[Your objective]:
Among the records below, find the line that has "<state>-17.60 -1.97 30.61"; from there, give the lines again exactly, and stop after the line that has "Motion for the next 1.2".

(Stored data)
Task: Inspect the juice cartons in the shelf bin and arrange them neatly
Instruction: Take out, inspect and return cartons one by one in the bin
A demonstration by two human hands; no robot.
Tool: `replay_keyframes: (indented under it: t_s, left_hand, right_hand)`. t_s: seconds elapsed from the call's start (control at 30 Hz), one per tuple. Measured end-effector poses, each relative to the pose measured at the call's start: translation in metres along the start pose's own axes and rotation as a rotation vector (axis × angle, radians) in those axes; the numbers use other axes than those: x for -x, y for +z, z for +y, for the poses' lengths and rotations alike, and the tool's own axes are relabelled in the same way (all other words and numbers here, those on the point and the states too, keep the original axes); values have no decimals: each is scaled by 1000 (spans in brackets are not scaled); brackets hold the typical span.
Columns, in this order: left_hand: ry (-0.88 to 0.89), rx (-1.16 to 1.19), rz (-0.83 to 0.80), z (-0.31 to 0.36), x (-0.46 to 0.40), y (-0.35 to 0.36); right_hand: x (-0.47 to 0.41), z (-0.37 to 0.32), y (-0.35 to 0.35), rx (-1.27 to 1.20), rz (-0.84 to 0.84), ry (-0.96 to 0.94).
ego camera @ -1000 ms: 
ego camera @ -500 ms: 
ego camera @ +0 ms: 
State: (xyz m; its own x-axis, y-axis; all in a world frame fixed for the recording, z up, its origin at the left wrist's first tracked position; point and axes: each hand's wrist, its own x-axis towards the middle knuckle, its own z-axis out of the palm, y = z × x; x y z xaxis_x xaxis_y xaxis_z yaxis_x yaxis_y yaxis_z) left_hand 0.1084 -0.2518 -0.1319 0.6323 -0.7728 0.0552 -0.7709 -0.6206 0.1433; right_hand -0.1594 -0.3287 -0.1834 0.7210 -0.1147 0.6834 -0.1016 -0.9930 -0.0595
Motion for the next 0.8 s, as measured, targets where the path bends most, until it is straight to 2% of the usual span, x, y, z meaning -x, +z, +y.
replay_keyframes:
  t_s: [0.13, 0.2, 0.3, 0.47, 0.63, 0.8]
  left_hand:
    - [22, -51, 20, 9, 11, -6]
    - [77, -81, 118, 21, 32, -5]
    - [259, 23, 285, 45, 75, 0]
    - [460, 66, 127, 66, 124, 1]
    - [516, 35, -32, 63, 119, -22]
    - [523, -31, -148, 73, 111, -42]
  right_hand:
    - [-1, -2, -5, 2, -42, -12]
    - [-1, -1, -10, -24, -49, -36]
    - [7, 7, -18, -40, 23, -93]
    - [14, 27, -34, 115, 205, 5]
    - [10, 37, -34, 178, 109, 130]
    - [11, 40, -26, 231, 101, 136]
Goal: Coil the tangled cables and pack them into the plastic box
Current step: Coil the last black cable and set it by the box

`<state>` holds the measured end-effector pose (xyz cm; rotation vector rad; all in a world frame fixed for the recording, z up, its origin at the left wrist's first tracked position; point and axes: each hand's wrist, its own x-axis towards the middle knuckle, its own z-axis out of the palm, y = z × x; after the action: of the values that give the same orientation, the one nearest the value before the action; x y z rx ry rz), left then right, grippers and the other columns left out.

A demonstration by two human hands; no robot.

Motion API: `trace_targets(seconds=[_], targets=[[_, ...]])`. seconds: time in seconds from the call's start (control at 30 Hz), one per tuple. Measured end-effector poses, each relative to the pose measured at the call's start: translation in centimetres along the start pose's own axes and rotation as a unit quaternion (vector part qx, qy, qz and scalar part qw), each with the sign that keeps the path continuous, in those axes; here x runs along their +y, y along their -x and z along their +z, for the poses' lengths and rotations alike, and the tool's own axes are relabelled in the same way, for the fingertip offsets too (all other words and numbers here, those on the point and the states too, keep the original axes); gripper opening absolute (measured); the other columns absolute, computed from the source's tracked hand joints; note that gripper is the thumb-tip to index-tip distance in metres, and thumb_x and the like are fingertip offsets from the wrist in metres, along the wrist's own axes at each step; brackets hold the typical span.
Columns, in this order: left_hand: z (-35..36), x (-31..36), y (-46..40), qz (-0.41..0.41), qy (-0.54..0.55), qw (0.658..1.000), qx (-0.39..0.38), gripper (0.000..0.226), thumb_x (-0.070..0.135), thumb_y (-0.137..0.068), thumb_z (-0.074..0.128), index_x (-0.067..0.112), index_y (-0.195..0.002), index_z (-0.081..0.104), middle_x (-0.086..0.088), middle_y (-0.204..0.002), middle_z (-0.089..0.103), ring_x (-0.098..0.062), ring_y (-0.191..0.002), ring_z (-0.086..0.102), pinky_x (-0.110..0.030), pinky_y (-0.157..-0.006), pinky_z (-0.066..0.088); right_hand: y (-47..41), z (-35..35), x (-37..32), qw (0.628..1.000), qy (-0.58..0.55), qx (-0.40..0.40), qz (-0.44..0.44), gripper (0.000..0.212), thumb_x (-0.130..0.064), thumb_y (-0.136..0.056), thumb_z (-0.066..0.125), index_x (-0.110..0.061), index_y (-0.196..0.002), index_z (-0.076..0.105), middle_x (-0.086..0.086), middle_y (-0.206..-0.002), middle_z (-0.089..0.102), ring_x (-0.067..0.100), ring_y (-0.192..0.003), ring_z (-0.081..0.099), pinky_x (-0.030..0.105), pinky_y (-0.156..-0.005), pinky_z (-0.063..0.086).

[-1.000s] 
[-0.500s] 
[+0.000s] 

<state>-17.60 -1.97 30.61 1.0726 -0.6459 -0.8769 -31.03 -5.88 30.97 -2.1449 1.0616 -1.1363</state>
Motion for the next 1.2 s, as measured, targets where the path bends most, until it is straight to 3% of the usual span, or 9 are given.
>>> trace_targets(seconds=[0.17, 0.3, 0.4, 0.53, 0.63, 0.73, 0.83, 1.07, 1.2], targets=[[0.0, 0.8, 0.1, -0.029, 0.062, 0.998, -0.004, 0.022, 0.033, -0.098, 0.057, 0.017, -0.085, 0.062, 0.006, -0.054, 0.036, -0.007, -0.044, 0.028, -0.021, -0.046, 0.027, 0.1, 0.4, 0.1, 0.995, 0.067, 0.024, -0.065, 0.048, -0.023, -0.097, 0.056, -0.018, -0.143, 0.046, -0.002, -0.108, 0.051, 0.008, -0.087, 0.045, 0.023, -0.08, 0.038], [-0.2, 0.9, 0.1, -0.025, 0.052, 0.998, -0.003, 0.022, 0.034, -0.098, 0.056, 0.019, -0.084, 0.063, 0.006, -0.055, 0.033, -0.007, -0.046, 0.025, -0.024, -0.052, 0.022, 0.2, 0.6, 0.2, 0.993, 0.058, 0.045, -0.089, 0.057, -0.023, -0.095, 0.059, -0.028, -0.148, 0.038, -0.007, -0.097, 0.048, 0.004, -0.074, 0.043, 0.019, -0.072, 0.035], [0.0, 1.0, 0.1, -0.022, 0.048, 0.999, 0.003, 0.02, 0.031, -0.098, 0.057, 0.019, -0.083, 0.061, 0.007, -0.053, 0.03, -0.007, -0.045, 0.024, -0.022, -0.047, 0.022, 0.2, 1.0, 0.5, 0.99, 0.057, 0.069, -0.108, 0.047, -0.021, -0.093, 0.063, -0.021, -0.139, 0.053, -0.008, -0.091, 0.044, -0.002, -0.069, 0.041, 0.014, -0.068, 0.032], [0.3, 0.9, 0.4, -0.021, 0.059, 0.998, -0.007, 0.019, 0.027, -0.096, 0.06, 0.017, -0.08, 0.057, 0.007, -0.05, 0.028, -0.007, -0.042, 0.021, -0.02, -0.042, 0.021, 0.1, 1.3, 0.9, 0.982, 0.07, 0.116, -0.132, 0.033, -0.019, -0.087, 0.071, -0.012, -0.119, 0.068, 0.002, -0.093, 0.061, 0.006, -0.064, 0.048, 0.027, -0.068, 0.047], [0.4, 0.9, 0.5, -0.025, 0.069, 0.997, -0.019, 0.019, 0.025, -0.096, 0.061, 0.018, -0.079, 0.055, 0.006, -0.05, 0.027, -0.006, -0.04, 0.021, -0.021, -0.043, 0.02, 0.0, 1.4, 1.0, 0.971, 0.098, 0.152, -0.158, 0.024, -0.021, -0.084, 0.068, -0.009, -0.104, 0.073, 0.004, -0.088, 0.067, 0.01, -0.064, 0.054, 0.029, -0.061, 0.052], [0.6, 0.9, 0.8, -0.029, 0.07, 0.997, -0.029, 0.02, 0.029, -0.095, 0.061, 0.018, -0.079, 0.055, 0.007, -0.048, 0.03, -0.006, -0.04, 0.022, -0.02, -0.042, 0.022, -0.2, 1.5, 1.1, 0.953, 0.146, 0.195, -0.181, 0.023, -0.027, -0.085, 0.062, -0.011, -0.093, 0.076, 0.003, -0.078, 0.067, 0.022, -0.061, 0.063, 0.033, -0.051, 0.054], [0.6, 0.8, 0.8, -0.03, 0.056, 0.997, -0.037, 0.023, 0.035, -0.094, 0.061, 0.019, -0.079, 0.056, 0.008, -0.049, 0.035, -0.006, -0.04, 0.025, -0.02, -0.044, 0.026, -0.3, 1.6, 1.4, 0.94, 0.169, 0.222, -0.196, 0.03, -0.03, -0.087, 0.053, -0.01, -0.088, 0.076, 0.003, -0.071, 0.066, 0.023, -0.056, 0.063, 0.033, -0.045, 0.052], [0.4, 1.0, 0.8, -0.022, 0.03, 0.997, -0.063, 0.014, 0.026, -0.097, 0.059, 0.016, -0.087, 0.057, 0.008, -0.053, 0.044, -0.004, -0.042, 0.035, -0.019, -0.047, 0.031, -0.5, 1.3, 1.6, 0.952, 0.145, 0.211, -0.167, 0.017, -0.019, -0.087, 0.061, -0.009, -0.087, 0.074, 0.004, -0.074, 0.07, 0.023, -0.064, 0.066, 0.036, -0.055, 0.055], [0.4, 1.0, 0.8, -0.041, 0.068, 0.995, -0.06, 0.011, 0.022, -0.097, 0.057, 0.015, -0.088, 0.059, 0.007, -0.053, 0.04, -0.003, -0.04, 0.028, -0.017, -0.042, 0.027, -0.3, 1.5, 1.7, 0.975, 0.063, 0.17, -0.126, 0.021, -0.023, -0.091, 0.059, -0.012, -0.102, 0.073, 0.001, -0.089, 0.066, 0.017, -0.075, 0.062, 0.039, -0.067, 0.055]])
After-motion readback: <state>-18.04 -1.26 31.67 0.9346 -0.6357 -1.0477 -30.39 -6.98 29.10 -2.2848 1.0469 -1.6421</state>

[Task response]:
<state>-17.60 -1.97 30.61 1.0726 -0.6459 -0.8769 -31.03 -5.88 30.97 -2.1449 1.0616 -1.1363</state>
Motion for the next 1.2 s, as measured, targets where the path bends most, until it is straight to 3% of the usual span, or 9 are given.

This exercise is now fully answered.